Corporate Taxation in the EC:
The Process of Corporate Tax Harmonisation in the EC
2001 Dr Jean-Philippe Chetcuti. All Rights Reserved.
For a number of reasons[clii], the Commission has attempted to harmonise various differences between the national corporate income tax systemsand to remove discriminatory tax treatment by national tax systems of international investment activities.
Harmonisation proposals have concerned several national aspects, including the systems of withholding tax on dividends and corporate taxation, the carry-over of losses and the determination of taxable profits of enterprises. They also concerned international aspects including cross-border mergers, parent-subsidiary relations, the elimination of double taxation in the case of adjustments of transfer pricesand mutual assistance in direct taxation. In 1989, of all these proposals, only the one regarding mutual assistance had been adopted, and the reasons for this lack of success are to an extent understandable.[cliii]

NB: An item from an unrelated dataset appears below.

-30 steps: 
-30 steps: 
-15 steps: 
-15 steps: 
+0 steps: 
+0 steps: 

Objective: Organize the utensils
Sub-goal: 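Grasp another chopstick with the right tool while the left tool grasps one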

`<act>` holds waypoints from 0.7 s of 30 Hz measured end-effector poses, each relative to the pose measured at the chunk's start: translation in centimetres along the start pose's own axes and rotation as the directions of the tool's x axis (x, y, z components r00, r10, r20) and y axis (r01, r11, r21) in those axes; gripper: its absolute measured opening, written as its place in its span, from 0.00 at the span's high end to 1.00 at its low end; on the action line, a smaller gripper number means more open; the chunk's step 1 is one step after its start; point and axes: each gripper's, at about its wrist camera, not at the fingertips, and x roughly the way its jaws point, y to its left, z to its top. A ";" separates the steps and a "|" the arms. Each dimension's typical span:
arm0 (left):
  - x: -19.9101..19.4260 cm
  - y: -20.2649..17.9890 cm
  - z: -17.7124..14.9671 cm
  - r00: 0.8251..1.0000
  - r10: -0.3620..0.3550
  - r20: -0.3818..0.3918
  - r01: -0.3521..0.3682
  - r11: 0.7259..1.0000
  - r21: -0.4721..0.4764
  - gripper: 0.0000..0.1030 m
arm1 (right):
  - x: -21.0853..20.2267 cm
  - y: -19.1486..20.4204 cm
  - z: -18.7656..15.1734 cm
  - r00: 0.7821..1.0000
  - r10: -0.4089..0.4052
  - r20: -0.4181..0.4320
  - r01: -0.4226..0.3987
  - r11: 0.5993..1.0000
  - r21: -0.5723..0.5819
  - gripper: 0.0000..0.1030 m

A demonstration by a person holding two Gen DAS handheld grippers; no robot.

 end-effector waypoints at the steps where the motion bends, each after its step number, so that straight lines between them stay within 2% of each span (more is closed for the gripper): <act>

Unanimity was, and still is, required for the adoption of tax harmonisation measures, and with the gradual erosion of MS sovereignty in other areas, especially in indirect taxation, there is an obvious reluctance to relinquish more autonomy.
Another reason is that harmonisation of corporate income taxes would inevitably result in a decrease in tax revenue for high tax countries such as Denmark, which have been reluctant to support wholeheartedly the Commissions proposals.[cliv] It is therefore understandable that countries who stand to lose by further harmonisation will hinder further progress and stall the process of integration in this area.
What is sure is that, if it wants its agenda to go on and its proposals to become law, the Commission would do well to tame its enthusiasm and not try to eat too much at one go.